* [How to complete this task]:
Of the entries below, return exactly those lines that fall between the one containing "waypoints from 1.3" and the one containing "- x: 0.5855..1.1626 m", the two end lines included.

* [Records]:
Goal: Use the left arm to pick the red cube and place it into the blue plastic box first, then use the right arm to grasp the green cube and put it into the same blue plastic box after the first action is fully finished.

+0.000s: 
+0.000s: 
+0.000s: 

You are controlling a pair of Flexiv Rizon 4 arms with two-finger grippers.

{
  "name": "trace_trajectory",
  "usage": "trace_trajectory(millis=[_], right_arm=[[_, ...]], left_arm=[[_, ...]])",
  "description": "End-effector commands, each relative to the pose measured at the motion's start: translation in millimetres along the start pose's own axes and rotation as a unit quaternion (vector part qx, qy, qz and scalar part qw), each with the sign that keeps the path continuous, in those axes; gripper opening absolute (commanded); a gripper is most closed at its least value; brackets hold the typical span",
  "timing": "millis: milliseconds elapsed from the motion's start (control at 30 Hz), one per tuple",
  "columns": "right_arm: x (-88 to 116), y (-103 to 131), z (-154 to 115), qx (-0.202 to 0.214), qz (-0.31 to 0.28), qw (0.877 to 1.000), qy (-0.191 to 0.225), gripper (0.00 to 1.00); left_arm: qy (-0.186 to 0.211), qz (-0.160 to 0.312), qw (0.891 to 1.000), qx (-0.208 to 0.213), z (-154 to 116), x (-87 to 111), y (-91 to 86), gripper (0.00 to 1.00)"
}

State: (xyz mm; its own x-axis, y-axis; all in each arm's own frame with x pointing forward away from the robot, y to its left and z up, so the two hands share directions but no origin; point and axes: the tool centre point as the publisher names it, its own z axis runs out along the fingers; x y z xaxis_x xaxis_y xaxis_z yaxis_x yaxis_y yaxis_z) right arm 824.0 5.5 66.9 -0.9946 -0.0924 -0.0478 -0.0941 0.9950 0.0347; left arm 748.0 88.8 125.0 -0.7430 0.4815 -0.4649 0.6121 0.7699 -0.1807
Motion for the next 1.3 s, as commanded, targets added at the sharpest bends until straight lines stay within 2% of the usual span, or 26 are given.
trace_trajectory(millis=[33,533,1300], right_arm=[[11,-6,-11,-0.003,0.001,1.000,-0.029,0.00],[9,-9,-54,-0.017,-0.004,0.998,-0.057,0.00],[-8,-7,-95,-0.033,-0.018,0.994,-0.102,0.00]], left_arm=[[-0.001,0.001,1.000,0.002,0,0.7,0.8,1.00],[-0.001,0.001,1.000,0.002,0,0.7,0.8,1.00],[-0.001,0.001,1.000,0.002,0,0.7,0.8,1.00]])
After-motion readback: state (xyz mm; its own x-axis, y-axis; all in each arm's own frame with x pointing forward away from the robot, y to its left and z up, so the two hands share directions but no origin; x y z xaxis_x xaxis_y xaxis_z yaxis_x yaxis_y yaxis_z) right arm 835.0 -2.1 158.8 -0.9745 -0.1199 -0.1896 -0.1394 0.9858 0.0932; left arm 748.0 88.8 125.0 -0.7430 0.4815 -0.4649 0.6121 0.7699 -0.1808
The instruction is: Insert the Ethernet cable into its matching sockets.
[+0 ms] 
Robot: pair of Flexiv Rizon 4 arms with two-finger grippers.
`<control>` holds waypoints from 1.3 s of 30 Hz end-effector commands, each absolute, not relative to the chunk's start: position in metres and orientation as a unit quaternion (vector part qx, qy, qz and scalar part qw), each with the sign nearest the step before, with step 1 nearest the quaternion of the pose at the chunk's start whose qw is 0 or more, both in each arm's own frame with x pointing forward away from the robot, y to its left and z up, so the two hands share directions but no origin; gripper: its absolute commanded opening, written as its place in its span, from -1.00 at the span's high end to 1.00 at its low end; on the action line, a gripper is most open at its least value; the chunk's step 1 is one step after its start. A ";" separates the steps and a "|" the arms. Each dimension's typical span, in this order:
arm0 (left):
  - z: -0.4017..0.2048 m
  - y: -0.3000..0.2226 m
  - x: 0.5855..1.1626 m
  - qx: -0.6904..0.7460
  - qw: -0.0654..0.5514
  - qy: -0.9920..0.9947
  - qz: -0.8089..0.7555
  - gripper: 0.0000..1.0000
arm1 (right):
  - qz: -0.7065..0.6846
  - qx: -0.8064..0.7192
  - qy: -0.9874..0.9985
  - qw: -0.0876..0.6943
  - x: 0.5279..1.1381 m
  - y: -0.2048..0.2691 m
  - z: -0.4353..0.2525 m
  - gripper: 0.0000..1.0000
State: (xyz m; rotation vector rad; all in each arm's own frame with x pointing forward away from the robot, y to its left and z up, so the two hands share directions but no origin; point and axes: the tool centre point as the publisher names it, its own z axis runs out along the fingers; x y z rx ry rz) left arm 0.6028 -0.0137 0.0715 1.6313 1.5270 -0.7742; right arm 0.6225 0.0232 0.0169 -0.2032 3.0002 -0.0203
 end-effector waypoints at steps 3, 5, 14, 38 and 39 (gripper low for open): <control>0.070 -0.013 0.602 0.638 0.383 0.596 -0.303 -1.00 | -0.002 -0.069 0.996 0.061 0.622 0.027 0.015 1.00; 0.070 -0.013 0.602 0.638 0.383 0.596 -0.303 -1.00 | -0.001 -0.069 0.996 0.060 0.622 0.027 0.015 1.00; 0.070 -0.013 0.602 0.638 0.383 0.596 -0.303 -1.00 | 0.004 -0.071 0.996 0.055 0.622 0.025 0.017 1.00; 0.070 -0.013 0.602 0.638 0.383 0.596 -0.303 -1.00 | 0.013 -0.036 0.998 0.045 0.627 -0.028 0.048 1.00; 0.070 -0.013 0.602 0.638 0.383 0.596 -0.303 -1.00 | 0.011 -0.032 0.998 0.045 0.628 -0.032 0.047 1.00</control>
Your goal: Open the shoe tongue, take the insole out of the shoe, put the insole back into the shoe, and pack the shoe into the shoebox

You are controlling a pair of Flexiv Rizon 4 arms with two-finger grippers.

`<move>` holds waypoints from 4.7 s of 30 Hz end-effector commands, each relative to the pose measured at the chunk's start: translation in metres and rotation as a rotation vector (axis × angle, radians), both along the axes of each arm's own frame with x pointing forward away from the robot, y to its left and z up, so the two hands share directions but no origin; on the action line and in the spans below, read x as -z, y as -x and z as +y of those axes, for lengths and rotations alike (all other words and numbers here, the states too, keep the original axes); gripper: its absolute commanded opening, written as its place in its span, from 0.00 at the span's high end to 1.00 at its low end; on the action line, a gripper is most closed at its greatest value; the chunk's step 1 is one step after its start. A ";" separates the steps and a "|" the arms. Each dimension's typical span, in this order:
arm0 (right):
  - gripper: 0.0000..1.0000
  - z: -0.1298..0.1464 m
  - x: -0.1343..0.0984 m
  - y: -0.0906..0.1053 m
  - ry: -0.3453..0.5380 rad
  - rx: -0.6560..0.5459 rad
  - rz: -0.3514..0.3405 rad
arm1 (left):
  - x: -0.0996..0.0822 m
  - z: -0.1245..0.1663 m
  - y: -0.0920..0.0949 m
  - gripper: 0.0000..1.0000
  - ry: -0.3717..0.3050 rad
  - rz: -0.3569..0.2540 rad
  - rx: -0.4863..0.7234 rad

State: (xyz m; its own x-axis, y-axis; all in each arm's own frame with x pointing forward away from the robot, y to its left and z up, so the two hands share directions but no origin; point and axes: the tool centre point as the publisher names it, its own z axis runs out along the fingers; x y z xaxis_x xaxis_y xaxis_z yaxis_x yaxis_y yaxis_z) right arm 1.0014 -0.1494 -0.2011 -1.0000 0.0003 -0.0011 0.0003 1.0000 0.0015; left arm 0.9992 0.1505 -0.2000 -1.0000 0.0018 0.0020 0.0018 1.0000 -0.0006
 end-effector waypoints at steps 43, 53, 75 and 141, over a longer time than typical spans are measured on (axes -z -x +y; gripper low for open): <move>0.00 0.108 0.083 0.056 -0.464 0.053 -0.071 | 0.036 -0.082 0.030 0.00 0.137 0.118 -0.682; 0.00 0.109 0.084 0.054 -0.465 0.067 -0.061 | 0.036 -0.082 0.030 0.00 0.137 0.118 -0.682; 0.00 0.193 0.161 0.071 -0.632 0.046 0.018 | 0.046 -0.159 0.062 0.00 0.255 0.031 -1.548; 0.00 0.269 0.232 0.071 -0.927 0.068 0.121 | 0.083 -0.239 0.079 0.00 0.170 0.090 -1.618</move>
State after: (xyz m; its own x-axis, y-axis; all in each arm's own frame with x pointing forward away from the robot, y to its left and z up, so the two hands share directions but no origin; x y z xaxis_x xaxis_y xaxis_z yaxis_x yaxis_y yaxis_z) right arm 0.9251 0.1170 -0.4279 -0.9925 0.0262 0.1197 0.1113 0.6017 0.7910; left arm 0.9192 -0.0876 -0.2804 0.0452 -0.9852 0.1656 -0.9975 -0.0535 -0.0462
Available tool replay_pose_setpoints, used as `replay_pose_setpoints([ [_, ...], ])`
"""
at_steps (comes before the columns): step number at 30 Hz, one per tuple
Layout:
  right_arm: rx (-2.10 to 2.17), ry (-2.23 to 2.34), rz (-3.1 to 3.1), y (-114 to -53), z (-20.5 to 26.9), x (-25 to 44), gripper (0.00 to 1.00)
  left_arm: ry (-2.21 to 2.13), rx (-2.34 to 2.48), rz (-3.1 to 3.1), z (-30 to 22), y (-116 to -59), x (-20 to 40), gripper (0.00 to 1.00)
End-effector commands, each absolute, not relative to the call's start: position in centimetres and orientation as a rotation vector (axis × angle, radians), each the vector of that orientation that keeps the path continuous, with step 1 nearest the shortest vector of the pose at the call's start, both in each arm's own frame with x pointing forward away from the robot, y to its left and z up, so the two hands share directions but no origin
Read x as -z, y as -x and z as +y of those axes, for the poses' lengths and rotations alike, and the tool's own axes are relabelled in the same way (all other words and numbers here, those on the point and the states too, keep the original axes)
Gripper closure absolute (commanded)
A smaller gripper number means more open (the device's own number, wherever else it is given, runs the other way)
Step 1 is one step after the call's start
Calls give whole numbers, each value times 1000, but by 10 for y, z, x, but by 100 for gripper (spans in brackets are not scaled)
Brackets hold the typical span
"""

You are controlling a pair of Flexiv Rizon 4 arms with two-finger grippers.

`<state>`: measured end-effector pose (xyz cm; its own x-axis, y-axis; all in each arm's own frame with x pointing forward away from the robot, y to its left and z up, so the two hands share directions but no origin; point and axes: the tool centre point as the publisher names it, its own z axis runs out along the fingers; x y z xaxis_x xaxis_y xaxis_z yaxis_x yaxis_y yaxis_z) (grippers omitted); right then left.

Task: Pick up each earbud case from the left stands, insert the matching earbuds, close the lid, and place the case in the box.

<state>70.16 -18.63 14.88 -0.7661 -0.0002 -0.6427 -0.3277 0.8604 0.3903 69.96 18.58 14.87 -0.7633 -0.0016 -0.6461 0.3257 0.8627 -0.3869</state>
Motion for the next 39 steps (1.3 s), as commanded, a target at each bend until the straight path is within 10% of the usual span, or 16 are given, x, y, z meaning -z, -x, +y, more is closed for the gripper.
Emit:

* [Expected answer]:
`<control>` holds waypoints from 1.3 s of 30 Hz end-effector commands, each absolute, not relative to the chunk's start: position in metres and orientation as a unit quaternion (vector part qx, qy, qz and scalar part qw), each with the sign nearest the step before, with step 1 nearest the quaternion of the pose at the chunk's start whose qw is 0 or more, both in each arm's own frame with x pointing forward away from the robot, y to its left and z up, so the two hands share directions but no origin; gripper: its absolute commanded opening, written as its place in its span, from -1.00 at the span's high end to 1.00 at its low end; on the action line, a gripper is most open at its least value; the chunk's step 1 is one step after its start. A ";" separates the steps and a "|" the arms. Each dimension's typical span, in this order:
arm0 (left):
  - z: -0.4017..0.2048 m
  - y: -0.3000..0.2226 m
  - x: 0.5855..1.1626 m

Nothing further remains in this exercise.